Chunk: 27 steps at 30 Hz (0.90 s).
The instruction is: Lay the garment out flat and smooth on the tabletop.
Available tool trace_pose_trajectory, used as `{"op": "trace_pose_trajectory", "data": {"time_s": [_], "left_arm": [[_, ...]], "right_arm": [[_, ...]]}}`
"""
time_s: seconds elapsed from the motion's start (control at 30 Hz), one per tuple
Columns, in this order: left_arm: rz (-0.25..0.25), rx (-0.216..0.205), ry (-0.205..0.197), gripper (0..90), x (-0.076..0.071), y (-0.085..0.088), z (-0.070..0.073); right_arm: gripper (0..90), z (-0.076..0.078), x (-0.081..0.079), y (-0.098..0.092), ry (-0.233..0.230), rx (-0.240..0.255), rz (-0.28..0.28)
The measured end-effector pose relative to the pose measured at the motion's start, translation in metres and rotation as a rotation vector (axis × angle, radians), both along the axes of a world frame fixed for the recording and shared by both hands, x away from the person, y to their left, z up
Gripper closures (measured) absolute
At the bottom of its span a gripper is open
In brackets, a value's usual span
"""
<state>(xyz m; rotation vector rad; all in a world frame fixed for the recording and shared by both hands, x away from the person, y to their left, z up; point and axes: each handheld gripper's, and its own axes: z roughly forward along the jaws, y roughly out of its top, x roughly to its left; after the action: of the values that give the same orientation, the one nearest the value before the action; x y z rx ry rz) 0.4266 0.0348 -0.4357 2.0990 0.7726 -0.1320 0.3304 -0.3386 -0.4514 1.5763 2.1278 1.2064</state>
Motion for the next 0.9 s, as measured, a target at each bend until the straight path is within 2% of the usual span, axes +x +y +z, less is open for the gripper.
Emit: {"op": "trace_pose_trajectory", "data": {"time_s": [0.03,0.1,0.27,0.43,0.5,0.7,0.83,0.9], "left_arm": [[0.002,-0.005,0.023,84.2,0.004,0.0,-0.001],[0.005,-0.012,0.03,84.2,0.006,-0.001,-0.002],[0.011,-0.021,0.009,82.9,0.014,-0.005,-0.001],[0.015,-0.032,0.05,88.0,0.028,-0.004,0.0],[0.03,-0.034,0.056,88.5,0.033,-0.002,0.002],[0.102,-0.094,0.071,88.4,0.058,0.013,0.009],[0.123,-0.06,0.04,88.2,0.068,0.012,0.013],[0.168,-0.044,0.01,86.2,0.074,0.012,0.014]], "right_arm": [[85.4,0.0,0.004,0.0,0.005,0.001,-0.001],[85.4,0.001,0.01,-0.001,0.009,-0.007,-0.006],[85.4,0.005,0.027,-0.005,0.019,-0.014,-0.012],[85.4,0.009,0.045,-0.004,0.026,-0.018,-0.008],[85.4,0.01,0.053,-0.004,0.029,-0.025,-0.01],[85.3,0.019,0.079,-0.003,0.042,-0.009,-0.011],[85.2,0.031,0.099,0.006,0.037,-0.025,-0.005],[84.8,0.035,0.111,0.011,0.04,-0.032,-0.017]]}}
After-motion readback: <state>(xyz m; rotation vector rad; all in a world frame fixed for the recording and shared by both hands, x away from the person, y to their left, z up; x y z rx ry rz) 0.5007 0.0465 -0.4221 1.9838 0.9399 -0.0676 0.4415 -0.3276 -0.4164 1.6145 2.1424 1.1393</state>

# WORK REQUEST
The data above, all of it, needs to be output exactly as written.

# TASK SOLUTION
Chunk: 27 steps at 30 Hz (0.90 s).
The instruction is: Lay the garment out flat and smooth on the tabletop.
Available tool trace_pose_trajectory, used as `{"op": "trace_pose_trajectory", "data": {"time_s": [_], "left_arm": [[_, ...]], "right_arm": [[_, ...]]}}`
"""
time_s: seconds elapsed from the motion's start (control at 30 Hz), one per tuple
Columns, in this order: left_arm: rz (-0.25..0.25), rx (-0.216..0.205), ry (-0.205..0.197), gripper (0..90), x (-0.076..0.071), y (-0.085..0.088), z (-0.070..0.073); right_arm: gripper (0..90), z (-0.076..0.078), x (-0.081..0.079), y (-0.098..0.092), ry (-0.233..0.230), rx (-0.240..0.255), rz (-0.28..0.28)
The measured end-effector pose relative to the pose measured at the motion's start, translation in metres and rotation as a rotation vector (axis × angle, radians), both along the axes of a world frame fixed for the recording and shared by both hands, x away from the person, y to their left, z up
Gripper closures (measured) absolute
At the bottom of its span a gripper is open
In brackets, a value's usual span
"""
<state>(xyz m; rotation vector rad; all in a world frame fixed for the recording and shared by both hands, x away from the person, y to their left, z up; point and axes: each handheld gripper's, and its own axes: z roughly forward along the jaws, y roughly out of its top, x roughly to its left; after the action: of the values that give the same orientation, the one nearest the value before the action; x y z rx ry rz) 0.4266 0.0348 -0.4357 2.0990 0.7726 -0.1320 0.3304 -0.3386 -0.4514 1.5763 2.1278 1.2064</state>
Motion for the next 0.9 s, as measured, a target at each bend until the straight path is within 2% of the usual span, axes +x +y +z, less is open for the gripper.
Emit: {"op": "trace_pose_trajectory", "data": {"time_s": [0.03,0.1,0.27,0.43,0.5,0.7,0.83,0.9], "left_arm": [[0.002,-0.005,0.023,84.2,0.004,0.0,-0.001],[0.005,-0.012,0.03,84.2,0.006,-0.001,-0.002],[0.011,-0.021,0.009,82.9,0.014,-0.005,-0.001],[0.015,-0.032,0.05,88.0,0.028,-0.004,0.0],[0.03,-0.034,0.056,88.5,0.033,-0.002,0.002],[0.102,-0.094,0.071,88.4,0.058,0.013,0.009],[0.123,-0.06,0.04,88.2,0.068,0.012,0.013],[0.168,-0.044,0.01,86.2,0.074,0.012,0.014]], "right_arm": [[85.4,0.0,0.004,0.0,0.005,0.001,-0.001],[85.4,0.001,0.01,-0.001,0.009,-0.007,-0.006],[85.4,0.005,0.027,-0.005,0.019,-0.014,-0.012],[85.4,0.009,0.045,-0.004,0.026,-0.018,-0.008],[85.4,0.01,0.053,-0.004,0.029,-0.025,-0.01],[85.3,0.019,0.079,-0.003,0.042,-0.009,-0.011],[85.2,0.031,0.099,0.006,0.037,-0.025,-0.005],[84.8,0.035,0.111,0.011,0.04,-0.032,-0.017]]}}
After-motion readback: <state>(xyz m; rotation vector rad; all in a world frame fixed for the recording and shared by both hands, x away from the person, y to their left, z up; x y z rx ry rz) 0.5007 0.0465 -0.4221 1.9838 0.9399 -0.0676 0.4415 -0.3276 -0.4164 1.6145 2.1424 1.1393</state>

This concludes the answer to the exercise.